Whenever the word "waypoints" shows up in a line of the data, copy that line.

::: Data below :::

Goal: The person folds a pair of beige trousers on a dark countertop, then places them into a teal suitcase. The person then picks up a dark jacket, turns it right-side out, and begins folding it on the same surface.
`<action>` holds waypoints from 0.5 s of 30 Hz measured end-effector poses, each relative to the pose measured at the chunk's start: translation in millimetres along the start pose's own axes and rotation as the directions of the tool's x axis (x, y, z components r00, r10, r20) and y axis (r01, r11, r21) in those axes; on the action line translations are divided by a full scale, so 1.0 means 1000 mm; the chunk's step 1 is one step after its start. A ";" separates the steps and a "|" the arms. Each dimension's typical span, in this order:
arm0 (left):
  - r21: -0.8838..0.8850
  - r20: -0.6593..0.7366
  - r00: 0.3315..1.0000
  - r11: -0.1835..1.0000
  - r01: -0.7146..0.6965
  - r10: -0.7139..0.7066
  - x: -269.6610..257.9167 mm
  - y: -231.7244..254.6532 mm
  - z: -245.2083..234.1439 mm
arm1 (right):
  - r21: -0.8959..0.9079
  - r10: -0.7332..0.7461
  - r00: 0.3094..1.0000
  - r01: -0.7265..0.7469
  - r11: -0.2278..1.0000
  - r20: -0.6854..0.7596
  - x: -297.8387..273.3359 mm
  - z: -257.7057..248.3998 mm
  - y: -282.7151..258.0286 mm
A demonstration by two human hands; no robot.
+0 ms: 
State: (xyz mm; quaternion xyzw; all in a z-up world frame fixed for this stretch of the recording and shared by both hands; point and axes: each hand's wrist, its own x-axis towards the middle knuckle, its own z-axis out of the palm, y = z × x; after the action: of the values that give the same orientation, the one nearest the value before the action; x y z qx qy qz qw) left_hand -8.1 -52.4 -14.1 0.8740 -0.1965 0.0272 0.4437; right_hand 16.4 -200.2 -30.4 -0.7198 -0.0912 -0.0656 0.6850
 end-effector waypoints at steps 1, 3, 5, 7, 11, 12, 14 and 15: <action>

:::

Result of this exercise -
`<action>` holds waypoints from 0.5 s of 30 Hz measured end-effector poses, each relative to the pose measured at the chunk's start: translation in millimetres along the start pose's own axes and rotation as the directions of the tool's x axis (x, y, z components r00, r10, r20) and y axis (r01, r11, r21) in those axes; on the action line translations are divided by a full scale, so 1.0 means 1000 mm; the chunk's step 1 is one step after its start. A ";" separates the steps and a "|" the arms. Each dimension's typical span, in this order:
 end-effector waypoints at steps 1, 3, 5, 7, 11, 12, 14 and 15: <action>

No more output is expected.